Люций замер, его брови изящно поползли вверх, будто пытаясь сбежать с холста идеально выбритого лица. Взгляд скользнул сначала на Кана, чья челюсть сжалась словно гидравлический пресс, затем на Инока — тот стоял, переминаясь с ноги на ногу, как медведь на раскалённых углях.
— Я вот не понял... — гладкий голос Люция зазвенел, как клинок по хрусталю. — Вы же двое здесь для той же цели. Чем я хуже?
По залу прокатился шёпот — тысяча паучьих лапок зашуршала по бетону. Бокалы в дрожащих руках запели тонким звоном.

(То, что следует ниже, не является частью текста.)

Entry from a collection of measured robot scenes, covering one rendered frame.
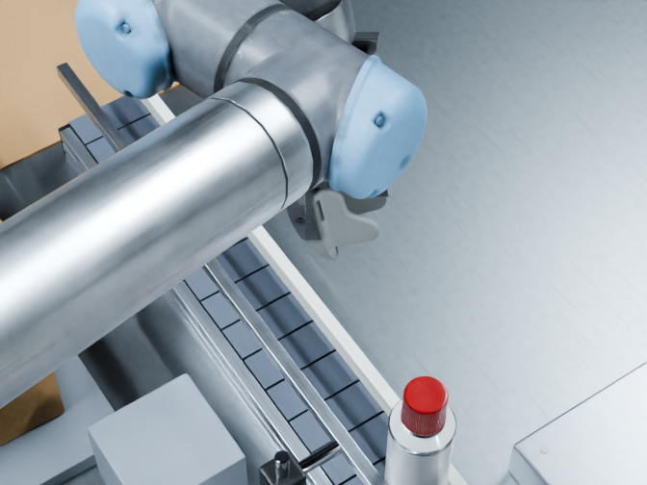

Инок внезапно рванул вперёд, сапоги гулко ударили по полу. Его тень, растянувшаяся до потолка, на миг поглотила Люция целиком.— Мало тебе было в прошлый раз? — рычание вырвалось сквозь оскал, напоминающий разорванную цепь. — Сейчас добавлю!
Люций отступил на шаг, перчатки впились в бархат воротника. Но прежде, чем клыки ярости впились в плоть, между ними врос Кан — грузный, краснолицый, пахнущий порохом и дешёвым виски.
— Разборки — на улице! — его рёв разорвал воздух, как светошумовая граната. — Гриша мой человек. Вырубите это на своих тупых носах!
Внезапная тишина стала гуще киселя. Инок повернулся к Грише медленно, словно робот с разряженными батареями. — Ты серьёзно хочешь гнить в этой пехотной помойке?